Community
2.8-
Activity
The activity score measures how recently a project has been updated, based on the number of days since the last commit on its default branch. Regular commits indicate an actively maintained project, responsive to bugs, security issues, and evolving user needs.
A project scores 5 if its last commit was within the past 30 days, 4 if within 6 months, 3 if within a year, and 2 if within 2 years. Projects that have not received any commit in over 2 years score 1, which may signal abandonment or a transition to a maintenance-only phase.
5.0 -
Popularity
The popularity score is based on the number of GitHub stars the project has received. While stars are an imperfect proxy for adoption, they remain one of the most widely available and comparable signals of community interest and visibility.

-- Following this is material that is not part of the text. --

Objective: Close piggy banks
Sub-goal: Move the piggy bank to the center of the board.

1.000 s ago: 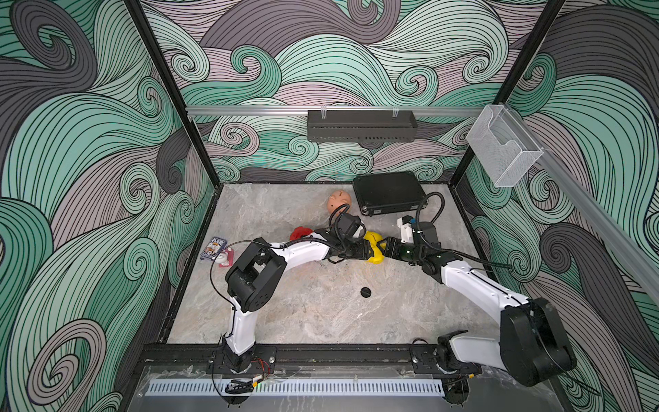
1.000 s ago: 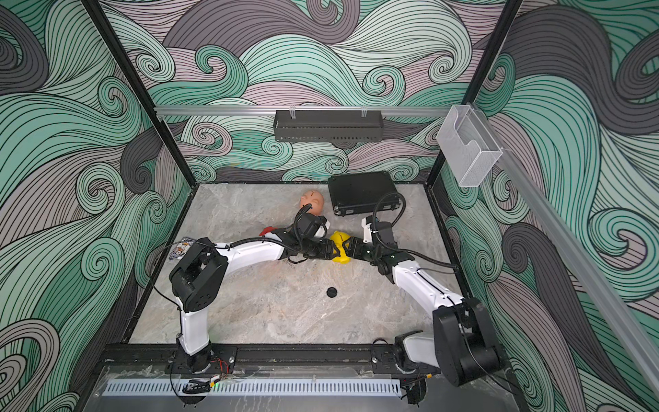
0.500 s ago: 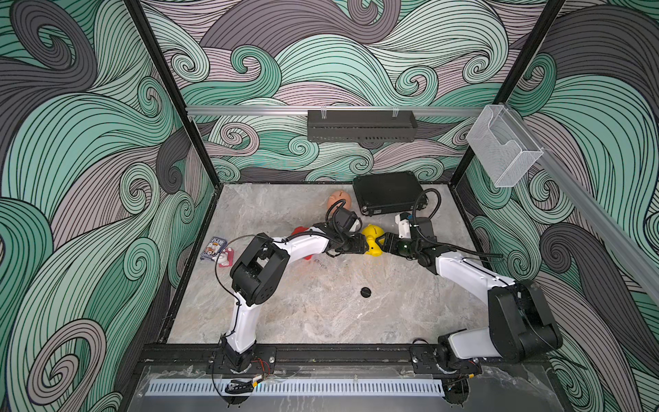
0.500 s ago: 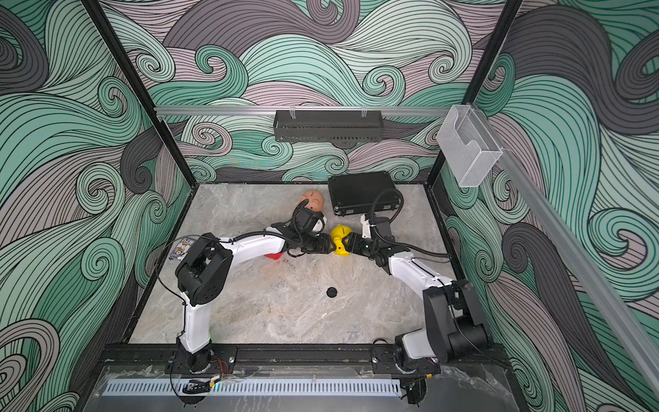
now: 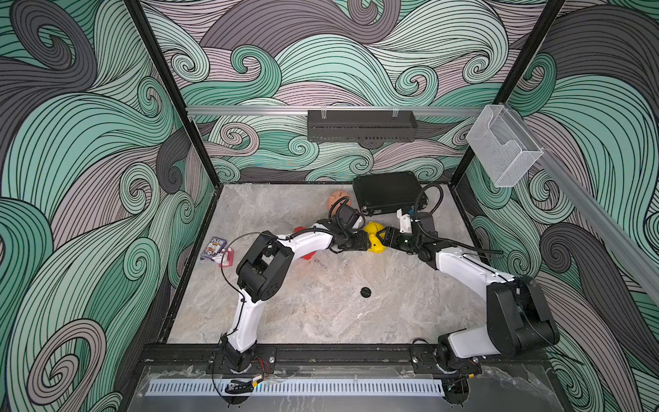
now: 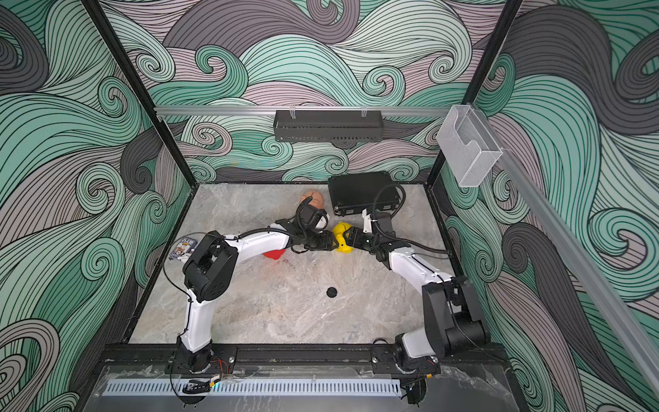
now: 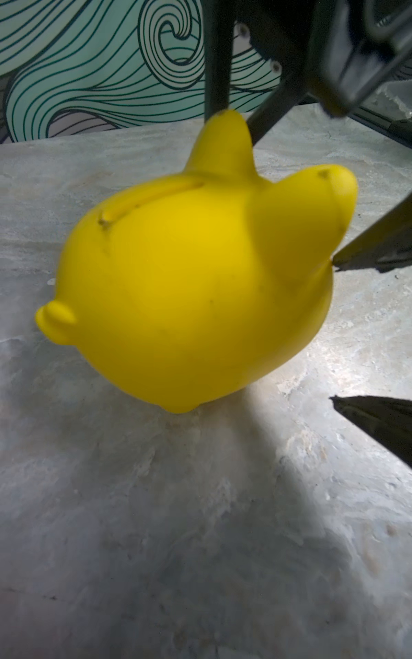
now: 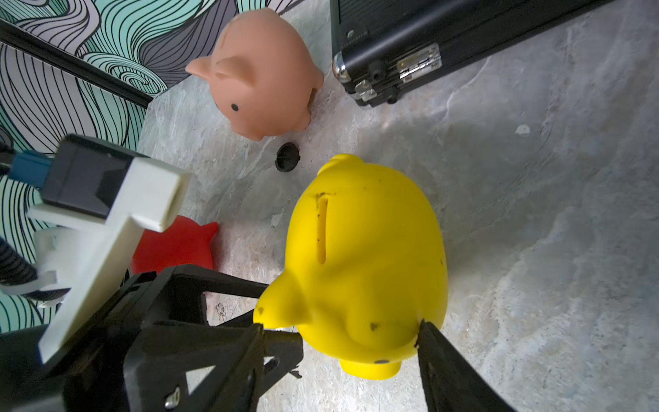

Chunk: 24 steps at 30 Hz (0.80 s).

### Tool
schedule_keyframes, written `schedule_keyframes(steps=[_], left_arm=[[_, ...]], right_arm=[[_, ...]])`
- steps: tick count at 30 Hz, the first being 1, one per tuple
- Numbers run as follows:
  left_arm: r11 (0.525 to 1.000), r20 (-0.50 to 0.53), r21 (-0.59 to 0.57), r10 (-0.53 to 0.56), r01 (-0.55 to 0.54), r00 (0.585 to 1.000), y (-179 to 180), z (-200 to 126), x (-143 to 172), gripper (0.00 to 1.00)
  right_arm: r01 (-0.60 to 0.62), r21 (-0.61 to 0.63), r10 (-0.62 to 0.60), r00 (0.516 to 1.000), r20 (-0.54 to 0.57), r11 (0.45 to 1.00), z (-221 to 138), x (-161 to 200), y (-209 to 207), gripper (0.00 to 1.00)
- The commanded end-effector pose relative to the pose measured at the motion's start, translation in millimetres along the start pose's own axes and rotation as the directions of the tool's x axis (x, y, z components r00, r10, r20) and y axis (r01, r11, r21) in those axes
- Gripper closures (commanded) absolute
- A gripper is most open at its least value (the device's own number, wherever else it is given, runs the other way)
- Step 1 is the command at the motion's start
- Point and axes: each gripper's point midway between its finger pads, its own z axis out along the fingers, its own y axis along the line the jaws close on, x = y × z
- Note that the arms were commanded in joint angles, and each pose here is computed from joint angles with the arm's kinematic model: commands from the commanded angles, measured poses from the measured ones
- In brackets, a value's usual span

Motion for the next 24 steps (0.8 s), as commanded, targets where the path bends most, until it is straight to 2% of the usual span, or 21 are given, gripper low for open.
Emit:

A project with fewer than 5,000 stars scores 1. The score increases to 2 at 5,000 stars, 3 at 20,000, 4 at 40,000, and reaches the maximum of 5 at 80,000 stars or more. These thresholds are intentionally high to differentiate among well-known open-source projects.
2.0 -
Maturity
The maturity score reflects how long a project has been in existence, measured by the time elapsed since its very first commit. A long track record is a sign of a project that has withstood the test of time, accumulated institutional knowledge, and stabilized through multiple release cycles.
Projects receive a score of 1 if their first commit is less than a year old, indicating a very young project. A score of 2 is given starting at 1 year, 3 at 5 years, 4 at 10 years, and the maximum score of 5 is reserved for projects with 20 years or more of history. These thresholds reward long-term sustainability without penalizing newer projects too harshly.
4.0 -
Number of contributors
The contributors score evaluates how many people are actively working on the project. Rather than counting all historical contributors, it focuses on those who have made more than 3 commits in the last 6 months, excluding bots. This filters out one-time contributors and automated accounts.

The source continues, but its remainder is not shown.